Cereals, bread, grain-based or carbohydrate-based breakfasts never fill me up. I’ll be hungry again half an hour later then get a mid-morning slump. I can also eat a packet of store-bought cereals (ricies, cornflakes, muesli etc) within 2 days. However a proper English breakfast always filled me up and gave me enough energy to keep going snack and coffee-free till lunch time.
So moving to protein, or vegetable based breakfasts made sense and the difference in energy levels very noticeable. I notice a big difference in DD too, and although she still needs a mid-morning fruit snack she is not grazing all morning. We now also easily eat 8 to 10 portions of fruit and vegetables a day.
I love lightly pan-frying or sauteeing fresh in-season vegetables in extra virgin olive oil, maybe adding some bacon then adding a small portion of whole grains. Followed up with a few servings of fruit and we are ready to seize the day.
Fresh in season vegetables (today that meant zucchini/courgettes, green peppers, mushrooms, garlic)

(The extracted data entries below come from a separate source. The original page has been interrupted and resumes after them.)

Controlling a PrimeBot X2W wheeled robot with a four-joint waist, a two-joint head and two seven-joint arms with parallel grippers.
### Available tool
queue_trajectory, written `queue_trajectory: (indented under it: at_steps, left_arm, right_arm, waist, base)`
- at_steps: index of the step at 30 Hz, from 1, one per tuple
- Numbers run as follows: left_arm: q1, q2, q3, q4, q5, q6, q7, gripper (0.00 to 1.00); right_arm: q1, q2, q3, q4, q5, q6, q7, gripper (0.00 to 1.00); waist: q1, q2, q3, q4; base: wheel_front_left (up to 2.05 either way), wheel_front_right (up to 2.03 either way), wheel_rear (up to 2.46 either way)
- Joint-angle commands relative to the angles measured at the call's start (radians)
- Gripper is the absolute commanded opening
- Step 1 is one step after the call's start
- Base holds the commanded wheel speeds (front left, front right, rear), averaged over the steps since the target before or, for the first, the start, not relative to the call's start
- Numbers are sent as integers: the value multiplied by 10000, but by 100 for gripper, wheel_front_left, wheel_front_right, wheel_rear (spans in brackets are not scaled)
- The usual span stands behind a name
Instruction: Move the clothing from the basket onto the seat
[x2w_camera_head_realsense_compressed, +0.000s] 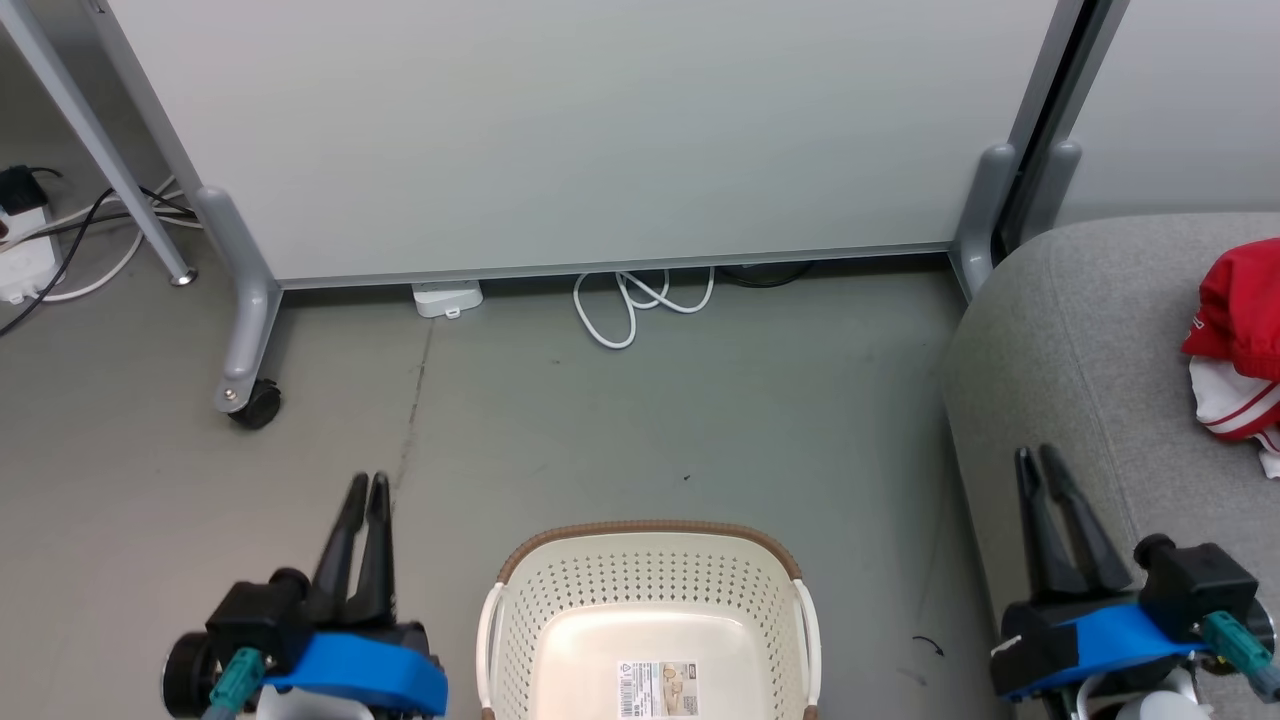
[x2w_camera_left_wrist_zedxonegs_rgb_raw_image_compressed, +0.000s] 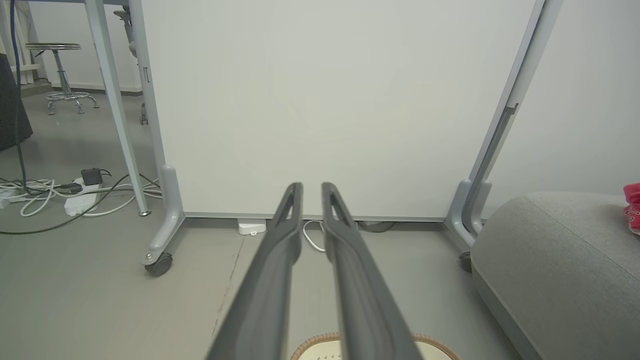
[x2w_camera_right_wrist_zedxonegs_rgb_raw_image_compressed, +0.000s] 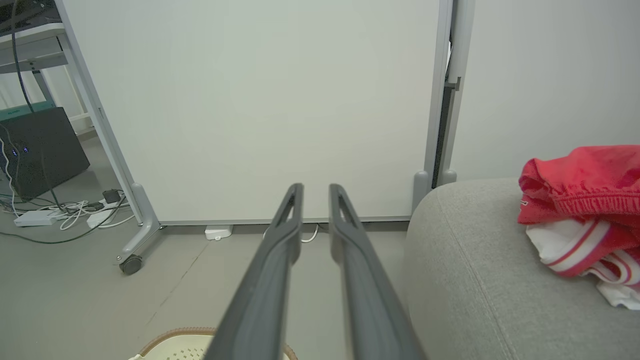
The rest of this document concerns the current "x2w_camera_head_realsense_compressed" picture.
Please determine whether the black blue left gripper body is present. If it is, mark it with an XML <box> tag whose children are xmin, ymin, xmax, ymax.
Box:
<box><xmin>205</xmin><ymin>568</ymin><xmax>449</xmax><ymax>719</ymax></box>

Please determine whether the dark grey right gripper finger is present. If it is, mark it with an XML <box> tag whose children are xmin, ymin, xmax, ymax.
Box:
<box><xmin>1014</xmin><ymin>446</ymin><xmax>1091</xmax><ymax>603</ymax></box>
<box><xmin>1038</xmin><ymin>443</ymin><xmax>1138</xmax><ymax>597</ymax></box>

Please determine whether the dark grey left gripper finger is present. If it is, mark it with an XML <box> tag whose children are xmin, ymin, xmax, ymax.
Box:
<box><xmin>312</xmin><ymin>472</ymin><xmax>369</xmax><ymax>627</ymax></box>
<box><xmin>345</xmin><ymin>472</ymin><xmax>398</xmax><ymax>629</ymax></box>

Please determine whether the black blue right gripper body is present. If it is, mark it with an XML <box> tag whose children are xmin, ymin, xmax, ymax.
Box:
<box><xmin>990</xmin><ymin>535</ymin><xmax>1276</xmax><ymax>703</ymax></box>

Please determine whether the red white sports garment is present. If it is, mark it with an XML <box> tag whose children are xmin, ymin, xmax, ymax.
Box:
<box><xmin>1180</xmin><ymin>238</ymin><xmax>1280</xmax><ymax>479</ymax></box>

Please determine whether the grey fabric sofa seat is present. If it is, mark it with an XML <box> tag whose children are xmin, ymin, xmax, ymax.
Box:
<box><xmin>940</xmin><ymin>210</ymin><xmax>1280</xmax><ymax>720</ymax></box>

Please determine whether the cream perforated laundry basket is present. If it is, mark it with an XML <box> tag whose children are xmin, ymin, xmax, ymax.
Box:
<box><xmin>475</xmin><ymin>520</ymin><xmax>823</xmax><ymax>720</ymax></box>

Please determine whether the printed basket sticker label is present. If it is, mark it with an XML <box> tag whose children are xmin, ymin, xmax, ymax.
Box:
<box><xmin>616</xmin><ymin>659</ymin><xmax>700</xmax><ymax>720</ymax></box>

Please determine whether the black caster wheel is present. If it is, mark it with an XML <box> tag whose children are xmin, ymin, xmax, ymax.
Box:
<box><xmin>228</xmin><ymin>379</ymin><xmax>284</xmax><ymax>431</ymax></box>

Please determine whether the grey partition foot with caster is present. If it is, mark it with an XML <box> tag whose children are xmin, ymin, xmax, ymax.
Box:
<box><xmin>195</xmin><ymin>185</ymin><xmax>285</xmax><ymax>416</ymax></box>

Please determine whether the small white adapter box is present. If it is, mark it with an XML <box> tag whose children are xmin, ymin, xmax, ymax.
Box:
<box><xmin>412</xmin><ymin>280</ymin><xmax>484</xmax><ymax>320</ymax></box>

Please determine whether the white power strip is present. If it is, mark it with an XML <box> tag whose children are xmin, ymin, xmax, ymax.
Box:
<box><xmin>0</xmin><ymin>205</ymin><xmax>62</xmax><ymax>306</ymax></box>

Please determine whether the narrow white partition panel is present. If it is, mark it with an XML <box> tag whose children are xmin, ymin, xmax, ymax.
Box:
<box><xmin>1055</xmin><ymin>0</ymin><xmax>1280</xmax><ymax>227</ymax></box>

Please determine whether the grey metal table leg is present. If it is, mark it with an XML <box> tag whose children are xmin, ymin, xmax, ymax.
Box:
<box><xmin>0</xmin><ymin>0</ymin><xmax>198</xmax><ymax>288</ymax></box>

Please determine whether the black power plug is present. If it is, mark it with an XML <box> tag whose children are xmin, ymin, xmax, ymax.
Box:
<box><xmin>0</xmin><ymin>165</ymin><xmax>50</xmax><ymax>217</ymax></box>

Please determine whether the wide white partition panel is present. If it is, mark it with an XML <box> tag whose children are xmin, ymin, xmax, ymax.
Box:
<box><xmin>85</xmin><ymin>0</ymin><xmax>1087</xmax><ymax>292</ymax></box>

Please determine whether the left arm cable teal connector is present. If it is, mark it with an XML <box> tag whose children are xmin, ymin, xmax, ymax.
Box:
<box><xmin>203</xmin><ymin>647</ymin><xmax>267</xmax><ymax>720</ymax></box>

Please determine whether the arm cable teal connector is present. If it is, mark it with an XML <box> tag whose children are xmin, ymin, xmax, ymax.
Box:
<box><xmin>1200</xmin><ymin>611</ymin><xmax>1280</xmax><ymax>703</ymax></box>
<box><xmin>203</xmin><ymin>647</ymin><xmax>267</xmax><ymax>720</ymax></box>

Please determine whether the right arm cable teal connector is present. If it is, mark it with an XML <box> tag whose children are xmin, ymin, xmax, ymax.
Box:
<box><xmin>1200</xmin><ymin>611</ymin><xmax>1280</xmax><ymax>703</ymax></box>

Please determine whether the looped white floor cable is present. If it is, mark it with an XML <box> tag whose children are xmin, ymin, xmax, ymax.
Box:
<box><xmin>573</xmin><ymin>265</ymin><xmax>717</xmax><ymax>351</ymax></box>

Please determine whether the thin white power cable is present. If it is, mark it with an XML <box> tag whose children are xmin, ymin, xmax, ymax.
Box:
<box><xmin>40</xmin><ymin>176</ymin><xmax>203</xmax><ymax>304</ymax></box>

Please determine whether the black cable under partition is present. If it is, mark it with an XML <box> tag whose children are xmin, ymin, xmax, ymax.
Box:
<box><xmin>718</xmin><ymin>261</ymin><xmax>814</xmax><ymax>290</ymax></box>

Bacon (optional, even better if you can buy without added sugar and preservatives)
Whole Quinoa flakes
Extra virgin olive oil
Salt and pepper to taste
Cumin seeds (optional)
Pour a generous amount of olive oil in frying pan, heat to a low temperature.
Chop vegetables and bacon into bite size pieces.
Add mushrooms, bacon, cumin and garlic to pan. Sautee till soft and fragrant.
Add rest of vegetables. Cook on medium heat.
When soft add quinoa flakes. Stir to coat all vegetables. Cook another 2 or 3 minutes.
Salt and pepper to taste.
Depends on the vegetables used. She loves the mushroom and bacon and likes it served with some wholegrain rye bread wth olive oil.
I haven’t included amounts as it depends on taste, number of servings and how hungry you feel at breakfast time. Stronger tasting vegetables I add half a handful, and softer flavored a small handful.